This is a lovely recipe for ginger cake - and it even makes two at once, so it is time and energy efficient as well. If you have wheat intolerance as I do, you can substitute barley flour, and dairy intolerant people can sub dairy-free margerine, and it even works if you do both, as I do if I want to eat it myself! It is a very accommodating recipe.
I call it "Beth's Nanna's Ginger Cake" as it was given to me by Beth's mum when I was childminding Beth, but that was years ago, and I do not remember Beth's surname, and never knew her Nanna at all, so I cannot give any credit for it beyond that - and I have no idea where Beth's Nanna got the recipe - but all credit to her, it is a great cake. If you can bear to leave it a day or two, wrapped up in foil in a tin, it will develop a slightly sticky top.
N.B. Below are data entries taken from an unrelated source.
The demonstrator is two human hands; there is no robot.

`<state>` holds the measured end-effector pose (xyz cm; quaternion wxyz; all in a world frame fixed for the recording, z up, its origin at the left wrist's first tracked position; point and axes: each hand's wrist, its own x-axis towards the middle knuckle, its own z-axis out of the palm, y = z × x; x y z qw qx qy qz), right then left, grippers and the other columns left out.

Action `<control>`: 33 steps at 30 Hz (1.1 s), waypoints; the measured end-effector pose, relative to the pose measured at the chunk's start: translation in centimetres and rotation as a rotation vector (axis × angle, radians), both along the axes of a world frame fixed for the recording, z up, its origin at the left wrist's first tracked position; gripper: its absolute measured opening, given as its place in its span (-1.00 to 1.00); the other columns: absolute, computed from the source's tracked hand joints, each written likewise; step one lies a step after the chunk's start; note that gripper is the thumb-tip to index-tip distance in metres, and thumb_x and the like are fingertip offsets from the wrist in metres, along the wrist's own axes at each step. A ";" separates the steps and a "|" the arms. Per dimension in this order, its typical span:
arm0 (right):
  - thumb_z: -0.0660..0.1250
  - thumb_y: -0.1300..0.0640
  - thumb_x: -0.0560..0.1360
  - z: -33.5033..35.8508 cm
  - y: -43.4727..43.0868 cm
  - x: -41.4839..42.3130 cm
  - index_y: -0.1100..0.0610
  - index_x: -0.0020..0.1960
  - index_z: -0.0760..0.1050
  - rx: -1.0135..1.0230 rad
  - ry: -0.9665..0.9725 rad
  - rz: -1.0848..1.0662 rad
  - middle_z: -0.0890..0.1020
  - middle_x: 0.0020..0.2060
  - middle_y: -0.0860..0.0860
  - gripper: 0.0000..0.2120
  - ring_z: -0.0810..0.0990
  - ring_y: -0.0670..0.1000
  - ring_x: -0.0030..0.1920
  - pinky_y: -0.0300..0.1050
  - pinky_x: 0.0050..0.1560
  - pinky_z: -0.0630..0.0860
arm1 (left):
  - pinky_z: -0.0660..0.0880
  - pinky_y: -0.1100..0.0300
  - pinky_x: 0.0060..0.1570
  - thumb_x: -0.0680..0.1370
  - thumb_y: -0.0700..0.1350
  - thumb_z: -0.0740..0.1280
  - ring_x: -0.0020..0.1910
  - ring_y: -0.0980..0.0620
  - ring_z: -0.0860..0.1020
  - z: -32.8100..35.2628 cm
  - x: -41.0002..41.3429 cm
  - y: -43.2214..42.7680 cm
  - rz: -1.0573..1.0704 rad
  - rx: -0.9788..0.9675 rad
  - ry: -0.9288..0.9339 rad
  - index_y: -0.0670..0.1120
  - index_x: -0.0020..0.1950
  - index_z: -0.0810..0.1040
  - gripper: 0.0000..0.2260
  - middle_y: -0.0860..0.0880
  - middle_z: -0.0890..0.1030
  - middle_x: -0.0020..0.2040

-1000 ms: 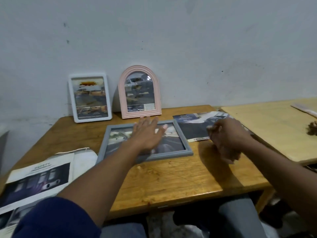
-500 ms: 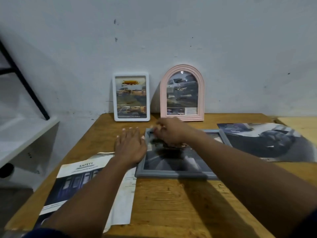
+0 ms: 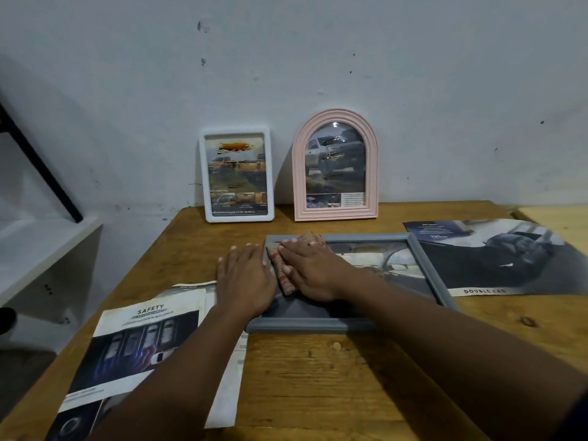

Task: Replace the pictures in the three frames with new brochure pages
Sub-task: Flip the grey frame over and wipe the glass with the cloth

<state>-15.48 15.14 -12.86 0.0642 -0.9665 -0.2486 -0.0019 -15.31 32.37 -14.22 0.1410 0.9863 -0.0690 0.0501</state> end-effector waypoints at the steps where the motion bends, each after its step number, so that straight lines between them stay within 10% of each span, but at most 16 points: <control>1: -0.05 -0.08 0.69 0.0 0.1 0.1 0.16 0.62 0.03 -0.015 0.031 -0.033 0.07 0.60 0.11 -0.43 -0.01 0.07 0.60 0.03 0.55 -0.08 | -0.06 -0.14 0.58 0.70 -0.03 0.02 0.63 -0.14 0.00 0.0 -0.1 0.0 -0.010 0.008 -0.008 -0.05 0.65 0.13 -0.51 -0.06 0.14 0.65; 33: -0.13 -0.16 0.64 -0.1 -7.1 -6.2 0.26 0.60 -0.20 -0.038 0.167 -0.666 -0.14 0.60 0.21 -0.30 -0.18 0.19 0.59 0.11 0.55 -0.19 | -0.20 -0.12 0.55 0.72 0.09 -0.12 0.64 -0.08 -0.13 0.0 0.0 -0.6 -0.086 0.018 0.077 -0.03 0.67 0.05 -0.48 0.00 0.03 0.67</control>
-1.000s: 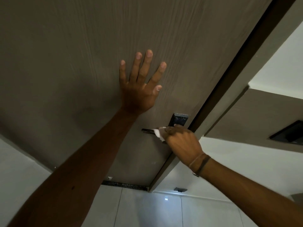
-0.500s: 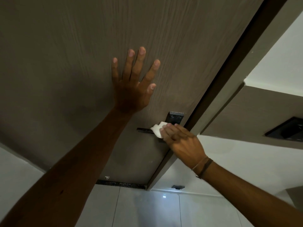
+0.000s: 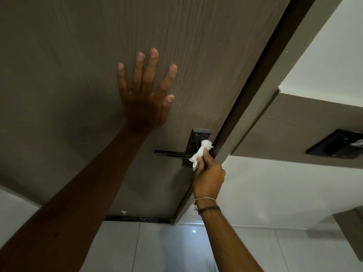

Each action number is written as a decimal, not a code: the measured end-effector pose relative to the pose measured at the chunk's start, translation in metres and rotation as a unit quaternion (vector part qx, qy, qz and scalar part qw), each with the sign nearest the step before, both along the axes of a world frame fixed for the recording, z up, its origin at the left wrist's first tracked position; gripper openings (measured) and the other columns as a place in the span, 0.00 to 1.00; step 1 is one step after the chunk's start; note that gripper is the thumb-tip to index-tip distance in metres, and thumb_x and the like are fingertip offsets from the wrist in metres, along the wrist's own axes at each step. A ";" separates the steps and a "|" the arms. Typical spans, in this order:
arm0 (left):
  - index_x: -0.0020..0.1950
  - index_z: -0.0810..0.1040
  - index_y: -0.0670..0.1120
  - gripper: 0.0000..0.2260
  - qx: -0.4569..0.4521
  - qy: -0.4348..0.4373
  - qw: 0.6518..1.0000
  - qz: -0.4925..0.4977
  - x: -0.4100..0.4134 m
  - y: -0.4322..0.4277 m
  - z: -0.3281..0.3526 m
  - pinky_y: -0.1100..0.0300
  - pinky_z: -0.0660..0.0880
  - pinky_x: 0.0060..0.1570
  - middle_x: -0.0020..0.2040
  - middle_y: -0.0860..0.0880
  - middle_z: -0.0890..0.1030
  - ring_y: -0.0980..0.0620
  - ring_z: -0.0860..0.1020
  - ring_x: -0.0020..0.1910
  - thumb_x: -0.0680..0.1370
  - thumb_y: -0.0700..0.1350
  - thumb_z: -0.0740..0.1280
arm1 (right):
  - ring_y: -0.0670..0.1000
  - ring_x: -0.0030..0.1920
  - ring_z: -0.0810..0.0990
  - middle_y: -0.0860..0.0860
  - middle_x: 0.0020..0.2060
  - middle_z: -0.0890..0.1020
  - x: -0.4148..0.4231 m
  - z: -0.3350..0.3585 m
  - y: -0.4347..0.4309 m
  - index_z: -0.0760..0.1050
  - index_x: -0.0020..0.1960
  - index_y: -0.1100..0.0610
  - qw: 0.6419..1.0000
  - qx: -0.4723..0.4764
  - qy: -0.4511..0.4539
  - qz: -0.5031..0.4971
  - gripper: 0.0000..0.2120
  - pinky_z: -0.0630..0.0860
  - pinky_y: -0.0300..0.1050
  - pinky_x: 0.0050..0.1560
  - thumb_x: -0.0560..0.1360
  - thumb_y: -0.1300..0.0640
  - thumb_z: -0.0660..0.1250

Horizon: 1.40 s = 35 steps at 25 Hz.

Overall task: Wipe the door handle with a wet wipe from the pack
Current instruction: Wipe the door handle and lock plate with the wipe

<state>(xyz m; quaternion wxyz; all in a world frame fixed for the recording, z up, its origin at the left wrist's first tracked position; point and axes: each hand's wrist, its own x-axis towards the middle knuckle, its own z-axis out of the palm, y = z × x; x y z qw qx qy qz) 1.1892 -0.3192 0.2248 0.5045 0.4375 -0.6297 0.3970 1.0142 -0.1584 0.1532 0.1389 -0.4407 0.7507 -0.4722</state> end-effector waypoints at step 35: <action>0.87 0.54 0.56 0.30 -0.002 -0.011 0.999 0.031 0.002 0.001 0.002 0.38 0.43 0.85 0.82 0.41 0.60 0.42 0.53 0.85 0.84 0.58 0.49 | 0.57 0.81 0.44 0.58 0.81 0.51 0.008 -0.005 -0.019 0.50 0.81 0.59 0.908 -0.014 0.400 0.122 0.41 0.44 0.53 0.80 0.79 0.35 0.56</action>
I generally make two and freeze one for another week.
So - melt together 12oz golden syrup and 8oz margerine in a saucepan and then leave to cool. In a bowl, sieve together 1lb self-raising flour, 2 tsp salt, 4 tsp ground ginger, 2 tsp bicarbonate of soda, 1 tsp ground mixed spice and 6 oz caster sugar. In a smaller bowl or a jug, beat together 2 eggs and 2 cups (I use an American cup measuring set) of milk.
Once the melted margerine mixture is cool, pour it over the dry ingredients and add the beaten egg and milk, and then mix it all very thoroughly - ideally with a hand-held electric mixer. If you do not mix it well enough, you will find little bubbles of flour in the cooked cake, so it is well worth a few minutes extra beating.
The mixture will be quite fluid at this point and not perhaps what you expect cake batter to look like - don't panic - this is OK. Grease and line two 2lb loaf tins and pour half of the mixture into each one. Set both tins onto a baking tray and slide into the oven - I use the bottom shelf and cook at 160 C for about 45 minutes to an hour. When you check it with a metal skewer or knife, the skewer/knife should come out clean if it is done. Let them cool in the tins, and then wrap one in greaseproof paper and foil to eat soon, and put the other into a large freezer bag and pop in the freezer, or give as a gift to a friend!
I am still not feeling right, so I am staying at home and resting a lot of the time. The weather today has not been encouraging at all: yesterday's sunshine was replaced by cloudy skies and strong winds. The FH has been a taxi driver all day, and isn't finished yet. He started off by taking the EFG to her school early to catch her bus for the school trip to Hampton Court Palace today (they have been studying the Tudors), then he came home, ate his breakfast and took the YFG up the road to her school. It was soon time to repeat that trip at 3 to fetch her home and he had to go back again at 4 for her parent-teacher consultation - and he still has to go back to town tonight to fetch the EFG. She will be later than she expected as she has texted to say that the bus she was on broke down and they have had to wait over an hour for a replacement vehicle. Luckily, this is her last school day before the half-term holiday so she can sleep in tomorrow morning.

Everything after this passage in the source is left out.